There are other human diseases which are detected by DNA analysis. These includes: deafness- where mutation of the gene on chromosome 5 causes defective protein synthesis and disassembly of actin molecules, which in turn results is deafness, baldness- alopecia universalis known as inherited form of baldness is associated with a gene located on chromosome 12. Other diseases include Glaucoma, Parkinson’s disease, etc.

In the medical forensics, DNA analysis has proven to be genetic detective in settling paternity disputes, identification of criminals, thieves, rapists, etc. This novel term and technique was developed by Alec Jaffrey’s in 1985 called as DNA Profiling also widely better known as DNA fingerprinting.
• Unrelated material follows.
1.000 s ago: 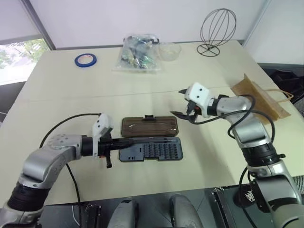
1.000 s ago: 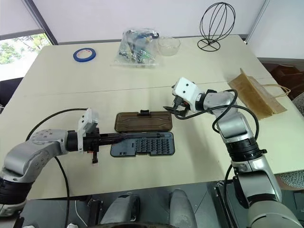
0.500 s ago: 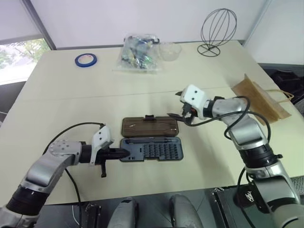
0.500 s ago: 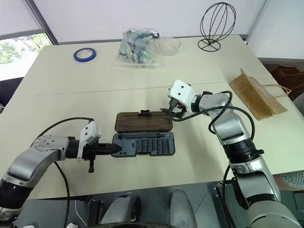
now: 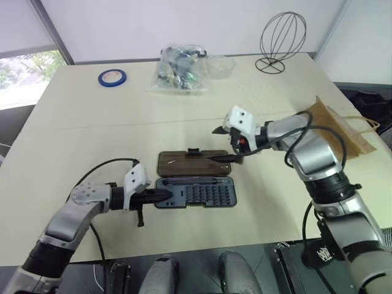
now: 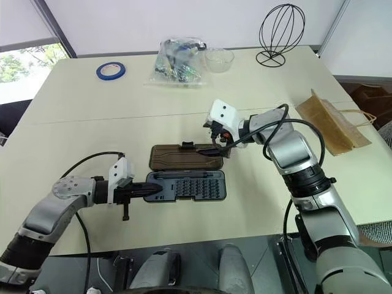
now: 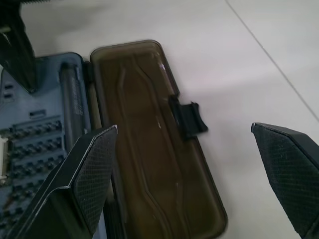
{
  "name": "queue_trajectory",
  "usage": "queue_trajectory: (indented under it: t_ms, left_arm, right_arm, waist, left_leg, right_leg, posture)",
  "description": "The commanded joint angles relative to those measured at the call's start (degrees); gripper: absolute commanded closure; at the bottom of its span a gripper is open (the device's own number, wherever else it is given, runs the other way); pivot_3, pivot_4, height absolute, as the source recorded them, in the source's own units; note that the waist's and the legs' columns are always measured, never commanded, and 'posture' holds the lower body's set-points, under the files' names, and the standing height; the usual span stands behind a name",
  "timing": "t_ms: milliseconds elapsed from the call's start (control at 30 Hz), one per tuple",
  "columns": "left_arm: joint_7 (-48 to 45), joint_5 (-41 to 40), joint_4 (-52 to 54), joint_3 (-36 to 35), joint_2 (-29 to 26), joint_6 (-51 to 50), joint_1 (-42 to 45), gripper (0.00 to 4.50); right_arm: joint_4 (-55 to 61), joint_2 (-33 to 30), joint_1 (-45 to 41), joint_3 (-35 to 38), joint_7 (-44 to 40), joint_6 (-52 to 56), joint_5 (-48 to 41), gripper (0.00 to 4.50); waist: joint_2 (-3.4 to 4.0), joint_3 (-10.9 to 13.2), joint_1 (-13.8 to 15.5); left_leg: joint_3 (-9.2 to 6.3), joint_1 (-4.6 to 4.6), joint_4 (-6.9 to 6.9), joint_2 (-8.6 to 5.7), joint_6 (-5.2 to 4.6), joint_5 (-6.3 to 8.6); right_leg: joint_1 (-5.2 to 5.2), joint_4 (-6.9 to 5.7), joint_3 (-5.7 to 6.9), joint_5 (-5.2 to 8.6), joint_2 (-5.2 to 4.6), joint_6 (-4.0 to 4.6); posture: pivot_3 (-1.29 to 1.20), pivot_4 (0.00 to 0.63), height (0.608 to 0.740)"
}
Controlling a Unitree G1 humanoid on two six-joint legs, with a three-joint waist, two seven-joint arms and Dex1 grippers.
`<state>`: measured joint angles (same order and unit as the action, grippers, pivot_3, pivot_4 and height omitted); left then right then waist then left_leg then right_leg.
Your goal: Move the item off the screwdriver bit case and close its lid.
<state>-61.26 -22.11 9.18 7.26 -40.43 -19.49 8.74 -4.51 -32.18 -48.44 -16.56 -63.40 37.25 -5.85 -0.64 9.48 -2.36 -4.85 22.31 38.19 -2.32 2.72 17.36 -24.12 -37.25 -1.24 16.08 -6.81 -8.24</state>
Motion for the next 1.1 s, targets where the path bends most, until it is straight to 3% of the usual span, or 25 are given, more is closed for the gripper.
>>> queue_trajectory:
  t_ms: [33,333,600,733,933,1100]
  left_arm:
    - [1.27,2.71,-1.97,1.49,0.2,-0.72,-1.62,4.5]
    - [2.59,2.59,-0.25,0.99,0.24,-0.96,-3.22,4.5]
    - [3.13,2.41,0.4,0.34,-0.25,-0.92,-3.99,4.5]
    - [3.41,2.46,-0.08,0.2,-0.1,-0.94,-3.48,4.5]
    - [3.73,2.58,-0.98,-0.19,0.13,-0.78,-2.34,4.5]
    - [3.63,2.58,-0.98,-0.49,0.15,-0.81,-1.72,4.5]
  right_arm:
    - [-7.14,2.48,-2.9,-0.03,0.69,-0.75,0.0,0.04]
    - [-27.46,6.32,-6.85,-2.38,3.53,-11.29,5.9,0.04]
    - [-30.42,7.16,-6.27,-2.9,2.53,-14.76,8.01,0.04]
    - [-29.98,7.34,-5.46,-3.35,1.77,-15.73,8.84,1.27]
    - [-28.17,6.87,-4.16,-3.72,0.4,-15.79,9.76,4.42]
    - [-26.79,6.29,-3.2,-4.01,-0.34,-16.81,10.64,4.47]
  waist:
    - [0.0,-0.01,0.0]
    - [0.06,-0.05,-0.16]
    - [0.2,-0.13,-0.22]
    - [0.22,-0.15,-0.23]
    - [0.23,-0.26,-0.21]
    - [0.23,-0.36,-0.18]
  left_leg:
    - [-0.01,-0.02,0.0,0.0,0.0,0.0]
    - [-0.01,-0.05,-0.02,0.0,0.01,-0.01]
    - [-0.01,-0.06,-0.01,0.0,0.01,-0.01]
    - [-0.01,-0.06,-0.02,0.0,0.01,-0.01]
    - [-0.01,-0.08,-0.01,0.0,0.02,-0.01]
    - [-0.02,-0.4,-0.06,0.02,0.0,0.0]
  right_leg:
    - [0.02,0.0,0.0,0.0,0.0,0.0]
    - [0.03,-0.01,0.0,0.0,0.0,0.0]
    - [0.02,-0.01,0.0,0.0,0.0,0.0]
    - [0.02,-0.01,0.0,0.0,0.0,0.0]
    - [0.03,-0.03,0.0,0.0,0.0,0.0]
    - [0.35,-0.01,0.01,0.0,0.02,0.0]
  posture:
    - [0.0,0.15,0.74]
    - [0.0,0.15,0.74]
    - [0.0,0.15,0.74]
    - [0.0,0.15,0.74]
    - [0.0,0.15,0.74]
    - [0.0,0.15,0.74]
This procedure does not require a large quantity of DNA but minute quantities of DNA from skin fragments, hair, semen, blood stains are enough which are amplified using PCR. DNA fingerprinting is analysis of the nitrogenous base sequence in DNA of an individual which is unique in each person. The markers used in DNA fingerprinting as well as in disease diagnosis are microsatellites or simple tandem repeats, minisatellites or variable number tandem repeats, single nucleotide polymorphisms and Restriction Fragment Length Polymorphism. Also, it is now possible to carry out DNA profiling by automated DNA detection system.


RE: Role of DNA in Disease Diagnosis and Medical Forensics - lyka_candelario - 09-07-2013

Medical Forensics was first discussed in lecture during the mid 18th century in Europe. Several scientists like Carl Liman, Johann Casper, and Auguste Tardieu helped build forensic pathology into an important field of science. It was in 1959 that forensic pathology was acknowledged by the American Board of Pathology in the United States. Canada formally welcomed it in 2003.

There are several duties a forensic pathologist does in the application of medical jurisprudence. He must:
a. Be a medical doctor who has complete anatomical pathology and sub-specialized forensic pathology, though varying from country to country;
b. Does postmortem examination to identify cause of death. Such report may consist of the disease, injury, or pathologic process and the manner of death;
c. Occasionally examine injuries in clinical settings;
d. Determine the presence or absence of disease;
e. Interpret body tissue toxicological analyses to identify chemical cause of injury;
f. Collaborate with medico-legal authority to investigate sudden deaths; and
g. Appear as professional witness in criminal or civil law cases.

Aside from medical forensics, DNA or genetic testing is also used in the following fields:
• Newborn screening – identify genetic disorders for early treatment
• Diagnostic testing – diagnose or rule out a genetic condition
• Carrier testing – determine couple’s risk of having an offspring with a genetic condition
• Prenatal testing – identify fetus’s genes before birth
• Parental testing – match DNA sequences
• Research testing – advance understanding of genetic conditions
• Pharmacogenomics – test for genetic variation on drug reaction

DNA probes, as discussed in the article, are tiny segments of DNA which are used to detect a gene’s presence from a long DNA sequence. They are prepared for commercial purposes and are considered to be the most sensitive and sophisticated means to identify genes or particular DNA sequences. They are used for diagnosis of infectious disease, identification of contaminants in food, and in other micro tests. It is commended for being a much simpler, cheaper, faster, and cleaner way than other traditional microbiological tests.